Measuring the Defined Benefit Obligation

Three measures of DB plan liabilities under U.S. GAAP are:

  1. Projected Benefits Obligation (PBO) – PBO is the basis for most pension accounting calculations.  PBO represents the actuarial present value of vested and non-vested benefits earned by employees.  PBO includes assumptions of future employee pay increases.
  2. Accumulated Benefits Obligation (ABO) – ABO is the same as PBO with one key exception; ABO is based on current salaries and no consideration is given to future salary increases.  Thus, under a pay-related DB plan, ABO < PBO.
  3. Vested Benefits Obligation (VBO) – VBO represents only the present value of vested benefits, therefore any future pension obligations for employees not currently vested will be excluded from the VBO calculation.  Under a pay-related DB plan, for companies with both vested and non-vested employees, VBO < ABO < PBO.

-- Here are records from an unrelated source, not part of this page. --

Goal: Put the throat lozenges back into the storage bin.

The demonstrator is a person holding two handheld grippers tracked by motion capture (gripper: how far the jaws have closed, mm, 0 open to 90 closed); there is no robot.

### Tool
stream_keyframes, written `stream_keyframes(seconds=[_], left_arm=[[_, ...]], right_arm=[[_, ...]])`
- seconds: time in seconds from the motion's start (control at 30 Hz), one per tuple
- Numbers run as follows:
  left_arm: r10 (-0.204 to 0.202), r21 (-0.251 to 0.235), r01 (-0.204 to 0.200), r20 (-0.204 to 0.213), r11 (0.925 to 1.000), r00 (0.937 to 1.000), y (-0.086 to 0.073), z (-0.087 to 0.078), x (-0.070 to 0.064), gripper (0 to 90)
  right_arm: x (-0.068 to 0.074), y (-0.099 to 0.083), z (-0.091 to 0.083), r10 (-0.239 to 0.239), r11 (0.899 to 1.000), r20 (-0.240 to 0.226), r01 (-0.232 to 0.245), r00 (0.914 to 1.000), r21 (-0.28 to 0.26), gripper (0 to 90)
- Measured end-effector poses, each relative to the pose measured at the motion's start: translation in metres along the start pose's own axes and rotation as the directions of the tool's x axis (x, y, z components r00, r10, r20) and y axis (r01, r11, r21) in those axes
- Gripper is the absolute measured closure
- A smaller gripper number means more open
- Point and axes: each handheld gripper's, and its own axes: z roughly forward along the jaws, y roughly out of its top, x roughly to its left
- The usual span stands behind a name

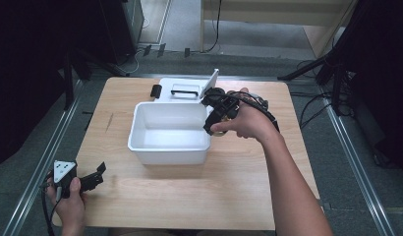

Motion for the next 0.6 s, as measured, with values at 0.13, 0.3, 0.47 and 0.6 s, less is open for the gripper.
stream_keyframes(seconds=[0.13, 0.3, 0.47, 0.6], left_arm=[[0.000, 0.001, 0.000, 0.001, 1.0000, 1.0000, 0.000, 0.000, 0.000, 0.0], [0.000, 0.000, 0.000, 0.002, 1.0000, 1.0000, 0.000, 0.000, 0.000, 0.0], [-0.002, -0.001, 0.002, 0.004, 1.0000, 1.0000, 0.000, 0.000, 0.000, 0.0], [-0.002, 0.000, 0.002, 0.004, 1.0000, 1.0000, 0.000, 0.000, 0.000, 0.0]], right_arm=[[0.005, 0.005, 0.000, -0.010, 1.000, -0.003, 0.010, 0.9999, 0.002, 20.5], [0.010, 0.011, 0.000, -0.018, 1.000, -0.010, 0.018, 0.9998, -0.003, 20.5], [0.016, 0.018, 0.001, -0.034, 0.999, -0.008, 0.034, 0.9994, -0.003, 20.5], [0.022, 0.024, 0.001, -0.050, 0.999, -0.008, 0.050, 0.9987, -0.004, 20.5]])
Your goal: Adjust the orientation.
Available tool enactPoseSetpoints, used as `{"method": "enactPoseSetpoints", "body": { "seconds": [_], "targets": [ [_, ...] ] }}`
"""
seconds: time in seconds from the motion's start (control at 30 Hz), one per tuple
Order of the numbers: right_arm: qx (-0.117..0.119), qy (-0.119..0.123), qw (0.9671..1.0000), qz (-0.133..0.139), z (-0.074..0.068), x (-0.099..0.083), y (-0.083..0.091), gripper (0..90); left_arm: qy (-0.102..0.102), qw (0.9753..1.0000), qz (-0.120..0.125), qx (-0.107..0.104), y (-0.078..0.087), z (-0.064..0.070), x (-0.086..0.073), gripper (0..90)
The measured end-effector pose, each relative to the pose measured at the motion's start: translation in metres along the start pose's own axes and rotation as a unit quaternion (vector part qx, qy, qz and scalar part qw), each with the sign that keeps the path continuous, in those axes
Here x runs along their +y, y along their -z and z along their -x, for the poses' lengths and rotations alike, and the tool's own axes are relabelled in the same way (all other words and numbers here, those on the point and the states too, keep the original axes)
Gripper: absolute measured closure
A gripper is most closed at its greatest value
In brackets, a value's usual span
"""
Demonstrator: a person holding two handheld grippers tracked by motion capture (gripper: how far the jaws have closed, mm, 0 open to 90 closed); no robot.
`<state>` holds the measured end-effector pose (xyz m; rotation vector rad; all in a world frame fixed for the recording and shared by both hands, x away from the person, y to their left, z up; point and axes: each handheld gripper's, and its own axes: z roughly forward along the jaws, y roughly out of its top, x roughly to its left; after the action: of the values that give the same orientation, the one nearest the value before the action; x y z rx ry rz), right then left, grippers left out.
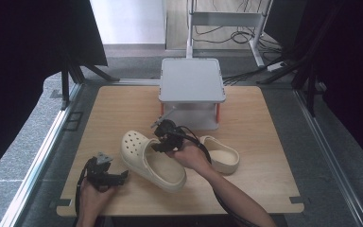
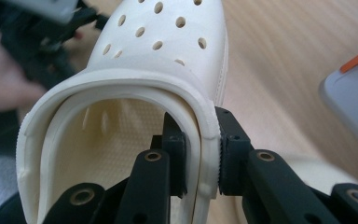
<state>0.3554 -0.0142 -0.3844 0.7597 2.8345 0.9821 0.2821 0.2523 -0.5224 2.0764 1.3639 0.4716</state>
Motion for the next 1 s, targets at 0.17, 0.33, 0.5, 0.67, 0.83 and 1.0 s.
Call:
{"method": "enactPoseSetpoints", "body": {
  "seconds": [0.17, 0.33, 0.5, 0.67, 0.83, 1.0],
  "targets": [
    [0.016, 0.023, 0.9996, 0.007, -0.010, -0.027, 0.014, 76.5, 0.002, 1.0000, 0.001, 0.001, 0.000, 0.000, 0.000, 0.0],
    [0.015, 0.045, 0.9989, 0.003, -0.019, -0.055, 0.018, 76.5, 0.001, 1.0000, 0.000, 0.001, 0.000, 0.000, 0.000, 0.0],
    [0.006, 0.061, 0.9981, -0.004, -0.020, -0.081, 0.012, 76.4, 0.002, 1.0000, -0.001, 0.001, 0.000, 0.001, 0.000, 0.0],
    [0.006, 0.069, 0.9976, -0.011, -0.015, -0.099, 0.004, 76.3, 0.003, 1.0000, 0.000, 0.003, 0.000, 0.001, 0.000, 0.0],
    [0.008, 0.064, 0.9979, -0.007, -0.008, -0.108, -0.001, 75.3, 0.003, 1.0000, 0.000, 0.003, 0.000, 0.001, 0.000, 0.0],
    [0.025, 0.070, 0.9972, 0.000, -0.004, -0.112, 0.004, 51.9, 0.003, 1.0000, 0.000, 0.003, 0.000, 0.001, 0.000, 0.0]
  ]
}}
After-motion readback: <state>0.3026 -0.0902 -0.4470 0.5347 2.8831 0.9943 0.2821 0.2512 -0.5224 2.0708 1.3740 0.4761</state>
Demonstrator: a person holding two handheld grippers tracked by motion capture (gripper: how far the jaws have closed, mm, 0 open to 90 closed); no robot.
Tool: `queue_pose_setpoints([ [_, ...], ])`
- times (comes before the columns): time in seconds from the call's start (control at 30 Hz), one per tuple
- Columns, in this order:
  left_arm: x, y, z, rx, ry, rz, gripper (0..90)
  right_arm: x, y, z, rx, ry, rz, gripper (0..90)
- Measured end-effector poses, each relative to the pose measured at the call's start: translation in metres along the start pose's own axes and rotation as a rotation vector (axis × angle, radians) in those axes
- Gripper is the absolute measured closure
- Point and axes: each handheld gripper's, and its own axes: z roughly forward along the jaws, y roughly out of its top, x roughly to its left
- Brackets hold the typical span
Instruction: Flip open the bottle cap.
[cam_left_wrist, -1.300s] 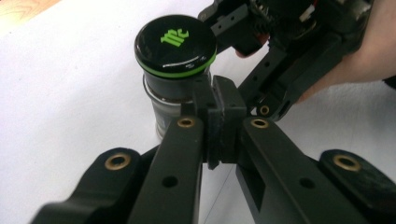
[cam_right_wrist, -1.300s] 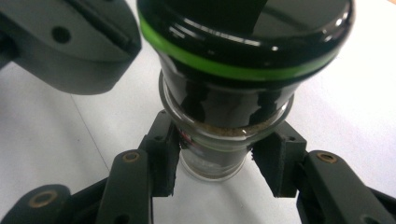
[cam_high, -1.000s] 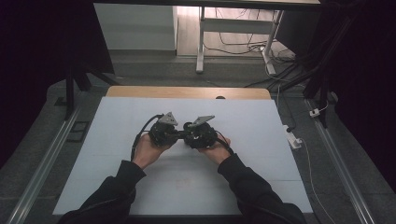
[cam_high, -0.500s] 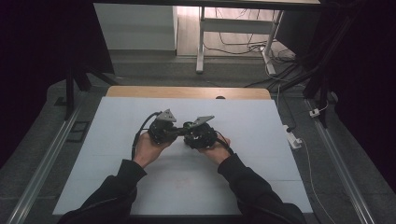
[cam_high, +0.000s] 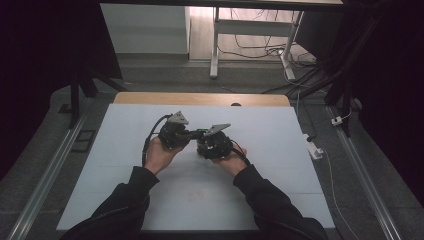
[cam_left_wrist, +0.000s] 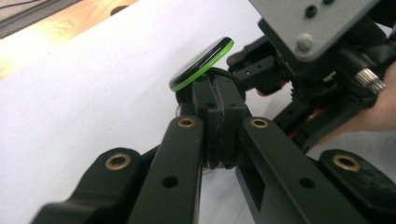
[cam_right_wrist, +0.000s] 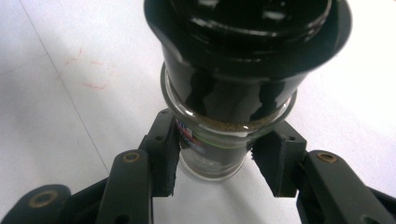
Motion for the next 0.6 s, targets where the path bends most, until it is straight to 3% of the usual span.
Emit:
queue_pose_setpoints([
  [0.1,0.002,0.002,0.001,-0.002,0.013,-0.005,89.1,0.003,0.001,0.0,0.005,-0.014,-0.025,52.9],
  [0.27,0.009,0.004,0.006,0.019,0.033,-0.026,89.0,0.002,0.0,0.0,0.005,-0.013,-0.028,52.9],
  [0.6,0.007,0.001,-0.001,0.012,0.009,-0.02,86.7,0.002,0.0,0.0,0.005,-0.01,-0.023,52.7],
])
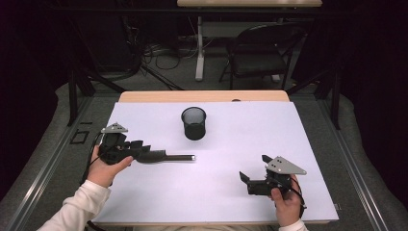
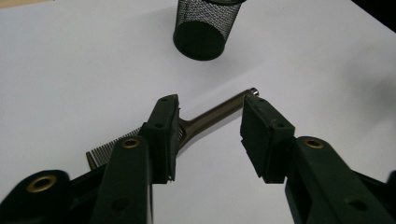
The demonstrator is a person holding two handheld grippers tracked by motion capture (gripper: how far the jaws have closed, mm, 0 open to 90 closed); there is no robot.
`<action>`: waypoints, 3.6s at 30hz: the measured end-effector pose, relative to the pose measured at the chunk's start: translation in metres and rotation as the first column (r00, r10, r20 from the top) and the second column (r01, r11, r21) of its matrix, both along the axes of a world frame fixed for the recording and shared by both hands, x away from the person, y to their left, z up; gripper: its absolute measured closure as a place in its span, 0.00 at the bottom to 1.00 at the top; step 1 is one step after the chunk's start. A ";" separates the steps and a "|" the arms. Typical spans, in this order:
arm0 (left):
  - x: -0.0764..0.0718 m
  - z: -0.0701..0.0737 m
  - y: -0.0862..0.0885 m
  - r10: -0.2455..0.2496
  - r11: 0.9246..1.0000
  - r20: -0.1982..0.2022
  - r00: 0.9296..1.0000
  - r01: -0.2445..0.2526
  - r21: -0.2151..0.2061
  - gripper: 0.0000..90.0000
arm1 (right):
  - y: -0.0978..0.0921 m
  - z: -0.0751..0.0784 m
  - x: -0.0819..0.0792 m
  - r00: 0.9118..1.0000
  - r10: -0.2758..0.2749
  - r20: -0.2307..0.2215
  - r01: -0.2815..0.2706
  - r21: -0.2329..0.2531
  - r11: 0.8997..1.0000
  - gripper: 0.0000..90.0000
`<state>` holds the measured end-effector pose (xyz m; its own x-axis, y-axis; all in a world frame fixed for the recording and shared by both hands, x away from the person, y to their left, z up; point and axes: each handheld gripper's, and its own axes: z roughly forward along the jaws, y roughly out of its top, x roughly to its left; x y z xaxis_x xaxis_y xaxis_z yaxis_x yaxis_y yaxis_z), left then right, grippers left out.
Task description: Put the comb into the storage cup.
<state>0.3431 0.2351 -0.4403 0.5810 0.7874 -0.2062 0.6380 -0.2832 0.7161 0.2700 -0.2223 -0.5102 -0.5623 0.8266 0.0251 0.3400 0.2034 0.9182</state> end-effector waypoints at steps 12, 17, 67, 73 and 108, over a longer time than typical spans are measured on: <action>0.022 -0.001 -0.010 0.049 0.997 -0.059 0.997 -0.045 0.065 0.70 | 0.000 -0.001 0.000 1.000 0.003 -0.004 -0.003 -0.008 1.000 0.02; 0.031 -0.005 -0.016 0.069 0.994 -0.079 0.994 -0.062 0.091 0.75 | 0.000 -0.001 0.000 1.000 0.003 -0.006 -0.003 -0.008 1.000 0.02; 0.075 -0.068 -0.107 0.066 0.993 -0.183 0.981 -0.046 0.109 1.00 | -0.002 -0.004 0.003 1.000 0.009 -0.021 -0.009 -0.016 1.000 0.05; 0.078 -0.078 -0.114 0.072 0.994 -0.200 0.977 -0.053 0.101 1.00 | -0.003 -0.004 0.003 1.000 0.008 -0.021 -0.009 -0.016 1.000 0.05; 0.063 -0.097 -0.141 -0.015 0.994 -0.263 0.965 0.042 0.099 1.00 | -0.003 -0.004 0.003 1.000 0.013 -0.027 -0.013 -0.018 1.000 0.07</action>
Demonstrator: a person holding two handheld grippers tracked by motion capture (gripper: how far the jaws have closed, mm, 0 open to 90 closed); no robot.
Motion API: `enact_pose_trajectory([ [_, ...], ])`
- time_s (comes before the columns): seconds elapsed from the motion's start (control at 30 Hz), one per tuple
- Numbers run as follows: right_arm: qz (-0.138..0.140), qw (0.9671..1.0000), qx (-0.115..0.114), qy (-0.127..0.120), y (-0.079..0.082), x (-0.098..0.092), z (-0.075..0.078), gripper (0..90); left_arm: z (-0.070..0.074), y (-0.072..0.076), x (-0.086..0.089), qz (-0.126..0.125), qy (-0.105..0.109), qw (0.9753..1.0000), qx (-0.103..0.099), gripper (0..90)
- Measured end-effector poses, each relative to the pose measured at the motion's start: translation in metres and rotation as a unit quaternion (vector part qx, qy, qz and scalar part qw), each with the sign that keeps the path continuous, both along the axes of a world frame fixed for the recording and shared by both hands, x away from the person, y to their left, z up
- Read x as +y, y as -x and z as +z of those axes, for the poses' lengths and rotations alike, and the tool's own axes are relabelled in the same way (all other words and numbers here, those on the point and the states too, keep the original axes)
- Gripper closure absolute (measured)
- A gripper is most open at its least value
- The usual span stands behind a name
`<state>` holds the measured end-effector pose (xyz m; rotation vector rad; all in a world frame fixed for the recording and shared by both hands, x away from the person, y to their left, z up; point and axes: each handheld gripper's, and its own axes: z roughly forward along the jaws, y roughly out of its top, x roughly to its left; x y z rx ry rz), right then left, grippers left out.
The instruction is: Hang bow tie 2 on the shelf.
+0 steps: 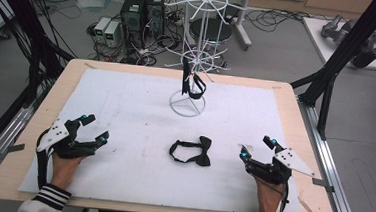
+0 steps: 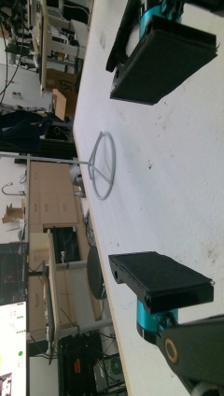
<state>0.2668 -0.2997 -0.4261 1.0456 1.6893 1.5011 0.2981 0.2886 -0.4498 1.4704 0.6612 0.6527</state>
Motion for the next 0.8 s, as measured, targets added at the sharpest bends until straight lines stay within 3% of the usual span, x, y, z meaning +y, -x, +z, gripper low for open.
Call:
enact_pose_trajectory([
  [0.37, 0.014, 0.9998, 0.013, 0.01, -0.007, 0.002, 0.02, 10.9, -0.004, 0.001, 0.0, 0.0, 0.002, 1.0, -0.001, 17.7],
  [0.8, 0.056, 0.9965, 0.031, 0.054, -0.017, 0.013, 0.045, 10.9, -0.005, 0.002, 0.0, -0.001, 0.002, 0.9999, -0.01, 17.6],
])
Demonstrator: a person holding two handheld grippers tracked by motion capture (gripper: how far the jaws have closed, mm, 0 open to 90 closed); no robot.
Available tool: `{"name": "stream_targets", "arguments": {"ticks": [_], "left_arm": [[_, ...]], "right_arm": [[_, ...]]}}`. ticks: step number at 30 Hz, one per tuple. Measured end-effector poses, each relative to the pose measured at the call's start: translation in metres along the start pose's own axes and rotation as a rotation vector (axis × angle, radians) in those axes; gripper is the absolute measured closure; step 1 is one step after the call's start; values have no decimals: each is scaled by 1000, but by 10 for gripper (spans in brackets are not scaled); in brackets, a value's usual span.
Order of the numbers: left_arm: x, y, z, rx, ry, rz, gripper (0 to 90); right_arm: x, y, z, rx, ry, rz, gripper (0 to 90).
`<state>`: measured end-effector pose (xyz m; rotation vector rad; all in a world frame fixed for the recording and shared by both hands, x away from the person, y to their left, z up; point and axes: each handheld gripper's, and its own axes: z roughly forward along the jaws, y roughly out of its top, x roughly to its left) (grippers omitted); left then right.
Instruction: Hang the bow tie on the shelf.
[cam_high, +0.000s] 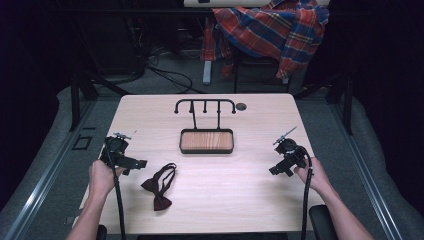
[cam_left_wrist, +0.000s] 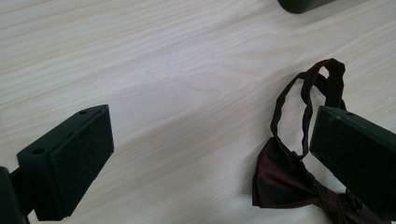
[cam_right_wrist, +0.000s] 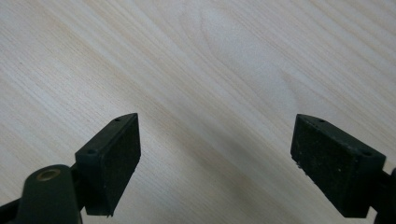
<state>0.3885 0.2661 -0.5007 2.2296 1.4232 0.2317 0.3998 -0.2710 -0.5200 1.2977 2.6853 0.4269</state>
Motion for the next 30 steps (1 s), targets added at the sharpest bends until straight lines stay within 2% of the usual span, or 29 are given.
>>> {"name": "stream_targets", "arguments": {"ticks": [7,9,10,12,17,21,23,29,30], "left_arm": [[-3,7,8,4,-19,12,0],[-6,9,9,9,-28,25,0],[-7,10,10,10,-34,26,0],[-9,11,11,12,-41,35,0],[-13,14,17,25,-62,48,0],[-22,17,22,43,-76,79,1],[-29,21,27,62,-84,103,4],[-39,25,37,103,-85,149,4],[-41,27,41,109,-82,156,4]], "right_arm": [[3,0,1,-9,0,4,159],[4,-1,2,-48,4,30,158],[3,0,0,-21,2,7,158],[4,1,0,-11,4,1,157],[3,1,0,-16,-3,9,158],[5,1,0,-26,-5,13,156],[4,1,0,-2,-7,8,162],[3,1,1,-10,-9,16,158],[2,1,0,7,-8,4,160]]}}
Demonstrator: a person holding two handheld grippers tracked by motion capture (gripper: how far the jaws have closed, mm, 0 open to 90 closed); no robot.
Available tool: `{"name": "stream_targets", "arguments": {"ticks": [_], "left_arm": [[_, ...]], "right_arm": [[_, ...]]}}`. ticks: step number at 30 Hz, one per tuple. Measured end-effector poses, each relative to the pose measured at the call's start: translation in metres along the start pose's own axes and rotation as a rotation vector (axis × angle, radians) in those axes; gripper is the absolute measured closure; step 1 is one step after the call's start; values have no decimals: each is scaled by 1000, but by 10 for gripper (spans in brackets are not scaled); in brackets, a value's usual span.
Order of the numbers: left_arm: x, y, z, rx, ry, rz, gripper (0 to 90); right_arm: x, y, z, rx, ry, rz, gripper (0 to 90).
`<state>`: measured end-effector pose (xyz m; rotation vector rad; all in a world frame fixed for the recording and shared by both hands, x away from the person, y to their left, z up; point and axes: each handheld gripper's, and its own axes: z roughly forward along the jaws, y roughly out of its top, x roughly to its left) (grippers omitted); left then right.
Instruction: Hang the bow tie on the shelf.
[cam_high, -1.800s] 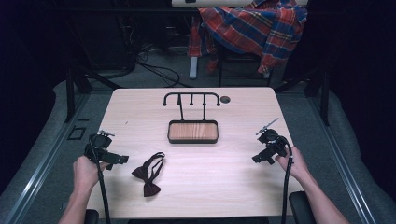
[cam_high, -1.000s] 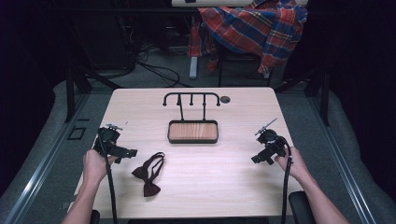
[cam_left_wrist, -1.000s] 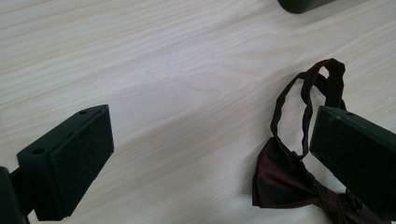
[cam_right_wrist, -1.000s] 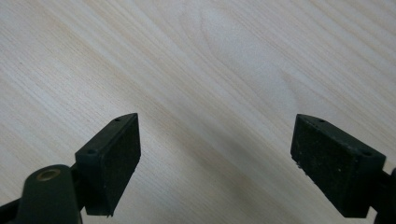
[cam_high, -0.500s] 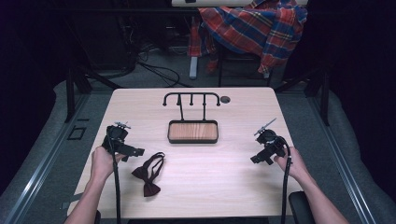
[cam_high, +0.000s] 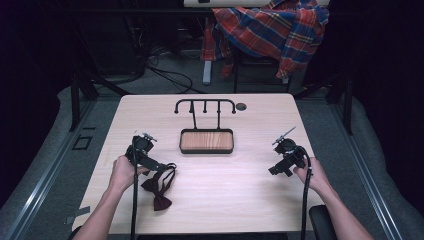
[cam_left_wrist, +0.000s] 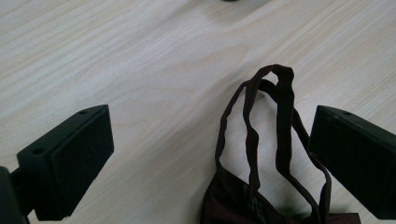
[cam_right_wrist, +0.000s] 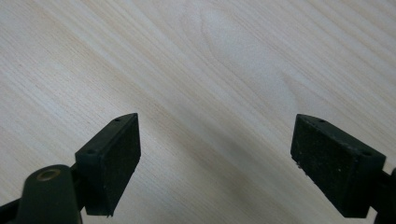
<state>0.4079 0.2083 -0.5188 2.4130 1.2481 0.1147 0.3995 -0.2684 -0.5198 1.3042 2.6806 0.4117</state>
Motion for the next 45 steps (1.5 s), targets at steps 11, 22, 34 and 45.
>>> {"name": "stream_targets", "arguments": {"ticks": [11,22,34,45], "left_arm": [[-9,9,13,51,-17,45,343],[-15,11,28,131,-24,103,682],[-19,9,32,159,8,133,829],[-19,8,31,160,20,148,889]], "right_arm": [[0,-1,0,-5,3,4,157],[-2,-1,1,4,4,5,158],[-1,-2,0,-2,8,9,158],[-2,-2,0,0,9,6,158]]}}
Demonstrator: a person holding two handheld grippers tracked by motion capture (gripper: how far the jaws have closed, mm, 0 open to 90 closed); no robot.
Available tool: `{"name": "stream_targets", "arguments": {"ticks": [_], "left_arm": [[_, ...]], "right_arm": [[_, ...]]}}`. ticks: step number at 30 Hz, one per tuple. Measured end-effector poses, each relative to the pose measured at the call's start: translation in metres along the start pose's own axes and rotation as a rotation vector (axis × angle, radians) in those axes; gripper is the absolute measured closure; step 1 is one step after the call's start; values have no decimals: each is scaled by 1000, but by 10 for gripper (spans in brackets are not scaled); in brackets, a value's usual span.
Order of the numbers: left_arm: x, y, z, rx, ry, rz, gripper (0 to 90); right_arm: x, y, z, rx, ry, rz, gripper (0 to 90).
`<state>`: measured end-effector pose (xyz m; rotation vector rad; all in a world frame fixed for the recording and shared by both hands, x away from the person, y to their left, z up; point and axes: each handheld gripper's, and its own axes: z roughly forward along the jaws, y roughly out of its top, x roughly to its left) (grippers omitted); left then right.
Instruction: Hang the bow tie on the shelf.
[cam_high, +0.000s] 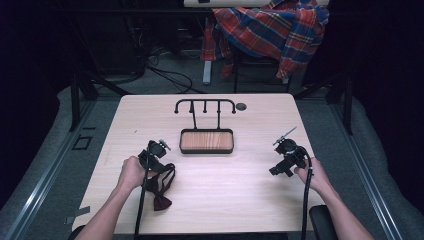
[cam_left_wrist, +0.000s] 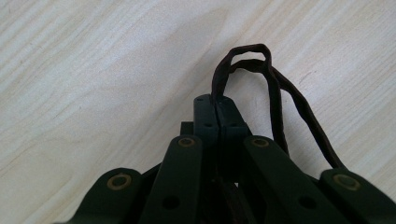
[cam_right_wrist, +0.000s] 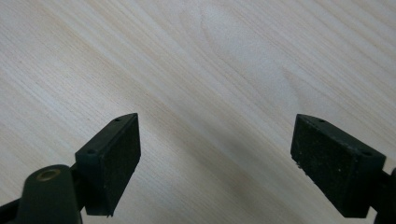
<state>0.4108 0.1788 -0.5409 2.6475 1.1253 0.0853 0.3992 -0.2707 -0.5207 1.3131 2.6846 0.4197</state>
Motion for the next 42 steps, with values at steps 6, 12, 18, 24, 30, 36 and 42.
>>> {"name": "stream_targets", "arguments": {"ticks": [6,12,18,24,30,36,42], "left_arm": [[-1,-1,-10,-43,13,6,892],[-4,-2,-22,-93,25,9,893],[-7,-5,-31,-134,44,7,895],[-9,-12,-49,-203,68,5,896],[-7,-15,-58,-250,67,-5,896],[-10,-15,-66,-282,78,0,897],[-13,-14,-74,-313,113,-4,897]], "right_arm": [[0,0,-1,-3,-3,3,158],[1,-1,1,-21,-1,20,158],[0,-1,0,-17,8,16,158],[1,-1,0,-18,-5,15,158],[1,-1,1,-20,-1,19,158],[0,-1,1,-5,-2,10,158],[-1,-1,1,3,11,6,158]]}}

GAAP & Benefit Obligations

U.S. domiciled public companies do not report any of the three plan liabilities, but PBO will be used in calculating a plan’s funded status for financial reporting.  If a plan is under-funded, then a balance sheet liability exists; if a plan is over-funded, then a balance sheet asset exists.

IFRS & Defined Benefit Obligation (DBO)

Under IFRS, only one measure of benefit obligation exists – the defined benefit obligation (DBO).  The IFRS term DBO and GAAP term PBO will be used interchangeably in this tutorial.